**Goal of the exercise**
Lines in the listing below that include the word "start" need to be copied.
***** Supplied information *****
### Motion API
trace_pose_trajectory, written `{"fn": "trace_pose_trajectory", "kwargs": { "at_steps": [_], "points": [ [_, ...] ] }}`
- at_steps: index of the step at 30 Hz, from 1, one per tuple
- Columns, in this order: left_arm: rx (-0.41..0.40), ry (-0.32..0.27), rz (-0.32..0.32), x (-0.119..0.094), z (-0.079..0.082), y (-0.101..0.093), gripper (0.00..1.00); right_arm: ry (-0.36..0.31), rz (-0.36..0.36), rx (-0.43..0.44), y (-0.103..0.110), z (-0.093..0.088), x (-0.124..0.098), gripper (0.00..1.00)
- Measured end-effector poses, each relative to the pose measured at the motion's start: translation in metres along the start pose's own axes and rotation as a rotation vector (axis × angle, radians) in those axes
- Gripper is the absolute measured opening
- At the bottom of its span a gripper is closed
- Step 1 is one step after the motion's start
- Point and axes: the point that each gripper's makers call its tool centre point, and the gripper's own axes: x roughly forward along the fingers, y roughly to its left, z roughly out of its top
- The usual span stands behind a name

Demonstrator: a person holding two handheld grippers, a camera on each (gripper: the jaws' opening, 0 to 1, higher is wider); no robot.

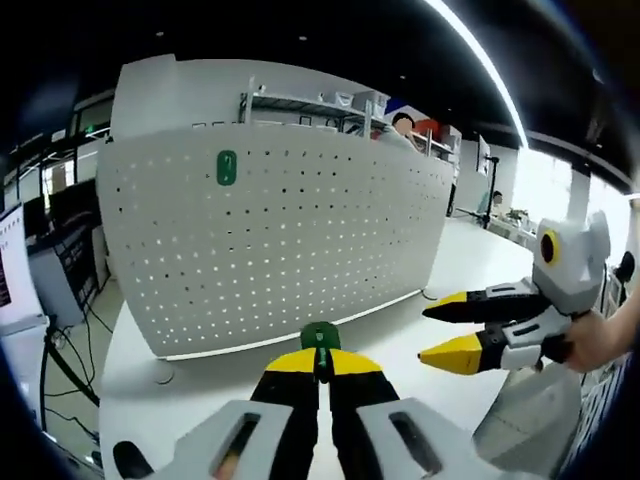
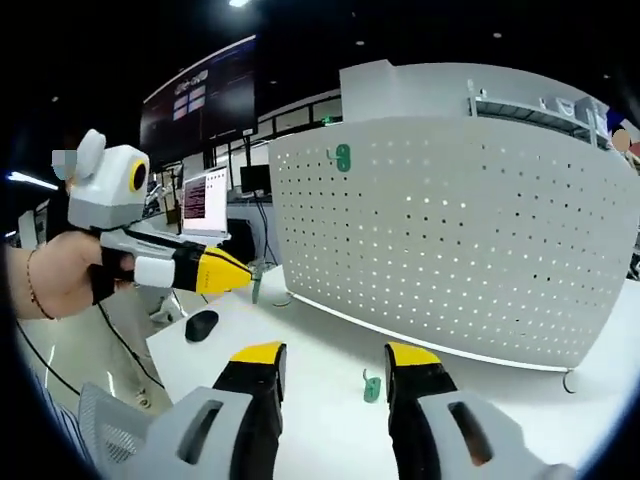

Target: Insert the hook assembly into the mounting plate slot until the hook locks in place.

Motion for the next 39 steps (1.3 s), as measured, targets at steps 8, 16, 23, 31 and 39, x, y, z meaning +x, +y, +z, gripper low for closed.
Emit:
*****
**Final answer**
- Measured end-effector poses, each relative to the pose measured at the motion's start: translation in metres along the start pose's own axes and rotation as a rotation vector (axis × angle, radians) in those axes
- Step 1 is one step after the motion's start

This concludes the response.